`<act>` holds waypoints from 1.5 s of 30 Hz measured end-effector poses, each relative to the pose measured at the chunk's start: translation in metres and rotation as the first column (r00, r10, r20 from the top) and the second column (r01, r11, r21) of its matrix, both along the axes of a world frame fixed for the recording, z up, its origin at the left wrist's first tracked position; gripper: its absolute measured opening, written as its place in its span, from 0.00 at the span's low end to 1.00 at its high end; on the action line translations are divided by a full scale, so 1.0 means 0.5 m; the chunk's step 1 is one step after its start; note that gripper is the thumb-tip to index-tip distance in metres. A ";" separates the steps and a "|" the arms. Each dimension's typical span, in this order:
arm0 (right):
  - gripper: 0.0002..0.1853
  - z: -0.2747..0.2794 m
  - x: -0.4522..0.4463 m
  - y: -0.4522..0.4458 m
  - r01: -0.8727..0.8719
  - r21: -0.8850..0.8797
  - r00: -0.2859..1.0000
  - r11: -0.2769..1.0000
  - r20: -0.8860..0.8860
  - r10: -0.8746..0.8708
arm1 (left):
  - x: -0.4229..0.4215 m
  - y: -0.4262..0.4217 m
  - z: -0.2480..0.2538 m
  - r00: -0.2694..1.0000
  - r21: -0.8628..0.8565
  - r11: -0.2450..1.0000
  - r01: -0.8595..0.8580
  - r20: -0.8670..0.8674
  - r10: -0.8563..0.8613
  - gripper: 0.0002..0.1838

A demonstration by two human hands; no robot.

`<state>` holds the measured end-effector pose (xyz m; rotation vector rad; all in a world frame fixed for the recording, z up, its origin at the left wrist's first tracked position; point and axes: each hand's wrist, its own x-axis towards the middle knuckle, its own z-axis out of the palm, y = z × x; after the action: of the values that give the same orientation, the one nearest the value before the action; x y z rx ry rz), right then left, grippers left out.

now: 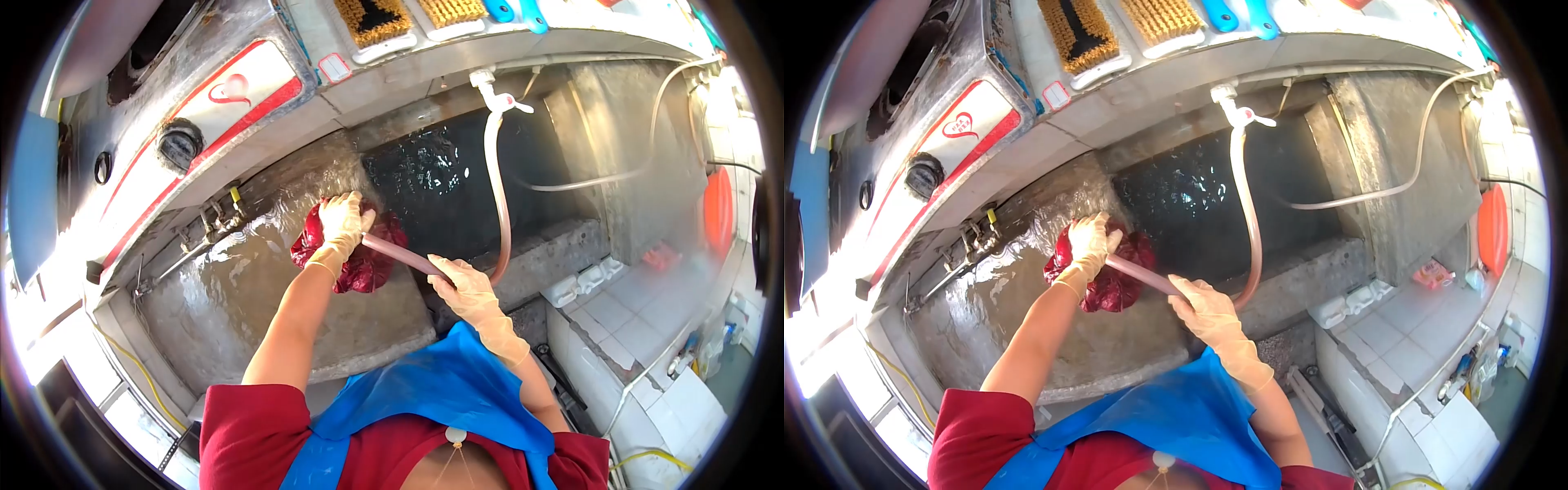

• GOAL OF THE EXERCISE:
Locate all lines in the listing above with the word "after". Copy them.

• EXERCISE ANSWER:
`<act>` holds waypoints from 1.5 s of 30 Hz measured end-effector poses, each relative to the pose measured at the chunk's start: translation in metres and rotation as the first column (r00, r10, r20 from the top) and the second column (r01, r11, r21) of its matrix, both along the axes of a world frame fixed for the recording, z up, its origin at the left wrist's first tracked position; gripper: its absolute measured opening, written as its place in its span, from 0.00 at the span's low end to 1.00 at its high end; on the action line translations are divided by a full scale, so 1.0 means 0.5 m; the chunk's step 1 is one step after its start; note that gripper is the thumb-tip to index-tip distance in metres. A ";" separates the steps and a "|" the arms. Each dimension's typical span, in this order:
`<state>` holds the measured end-effector pose (xyz m; rotation vector rad; all in a world frame fixed for the recording, z up, its origin at the left wrist's first tracked position; point and axes: each hand's wrist, its own x-axis towards the middle knuckle, its own z-axis out of the palm, y = z × x; after the action: of the values that give the same orientation, the one nearest the value before the action; x y z rx ry rz), right then left, grippers left out.

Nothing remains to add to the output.